[Date Prev][Date Next][Thread Prev][Thread Next][Date Index][Thread Index]

Re: Weak steganography



Hal Finney said:

> Another problem is that encrypted files look different from executable
> files.  Encrypted files have a uniform histogram (that is, all 256 different
> possible byte values are equally frequent), but exe files do not.  ...

I am building a "steganosaurus" and eventually will need to solve a
similar problem.  (A "steganosaurus" applies a primitive steganographic
technique to English text by using a thesaurus to generate enough word
variation to encode a hidden message.)  One of the weaknesses of this
"steganosaurus" is that the resulting output has statistical differences
from normal English text.  For example, word frequency will be skewed.

Worse, I have to assume that the eavesdropper knows my steganization
algorithm and can "desteganize" any innocuous-looking text I produce.
That "desteganized" text will show clearly the existence of a hidden,
encrypted message because, as Hal pointed out, it has a uniform histogram.

What I want is a program that will transform an encrypted file to a
(slightly larger) file that mimics the distribution achieved by
applying the "desteganization" algorithm to normal English text
that does *not* contain any hidden message.  The steganization
algorithm then gets applied to this stealthy, mimic file, not
directly to the encrypted hidden message.  By the way, since we
must assume that the eavesdropper knows all our algorithms but
not our secret keys, this algorithm will require a *second* secret
key in addition to the secret key used in the original encryption.
I'm not ready to tackle that yet.  Unless I hear otherwise, I'll
assume that if anyone knows how to achieve this, they're not telling...

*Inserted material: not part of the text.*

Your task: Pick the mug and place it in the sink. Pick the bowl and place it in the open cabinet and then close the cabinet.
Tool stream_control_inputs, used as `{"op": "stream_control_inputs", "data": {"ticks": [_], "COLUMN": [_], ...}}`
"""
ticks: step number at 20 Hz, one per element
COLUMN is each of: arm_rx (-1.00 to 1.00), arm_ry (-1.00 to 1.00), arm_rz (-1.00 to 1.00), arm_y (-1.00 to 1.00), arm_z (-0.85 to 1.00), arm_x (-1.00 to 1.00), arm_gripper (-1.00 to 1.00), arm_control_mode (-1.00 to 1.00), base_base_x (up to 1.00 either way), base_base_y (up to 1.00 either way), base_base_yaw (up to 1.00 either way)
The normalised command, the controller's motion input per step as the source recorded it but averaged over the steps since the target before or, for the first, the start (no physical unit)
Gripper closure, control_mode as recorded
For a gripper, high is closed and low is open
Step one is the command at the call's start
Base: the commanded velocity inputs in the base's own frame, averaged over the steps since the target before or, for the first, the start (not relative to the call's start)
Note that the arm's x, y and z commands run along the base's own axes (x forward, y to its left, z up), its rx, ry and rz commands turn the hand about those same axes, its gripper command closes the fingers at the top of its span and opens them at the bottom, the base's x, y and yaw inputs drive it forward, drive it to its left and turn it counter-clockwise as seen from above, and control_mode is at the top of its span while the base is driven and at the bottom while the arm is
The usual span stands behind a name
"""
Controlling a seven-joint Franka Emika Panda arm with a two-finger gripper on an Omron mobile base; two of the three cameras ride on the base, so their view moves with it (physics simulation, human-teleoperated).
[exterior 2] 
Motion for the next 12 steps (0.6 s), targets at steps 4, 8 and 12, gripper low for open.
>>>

                              Kevin Q. Brown
                              INTERNET    [email protected]
                                 or       [email protected]

PS: I found that a simple, semi-automatic algorithm can generate a
    public message only 5 to 10 times as long as the hidden message.
    Unfortunately, the public message from my simple algorithm is
    almost always a bizarre, disconnected sequence of rants, which,
    for most people, is not normal.  That is why I am building my
    "steganosaurus".  After that I will see if combining a natural
    language parser with transformational grammars can produce a
    less primitive, more efficient "trans-steganosaurus".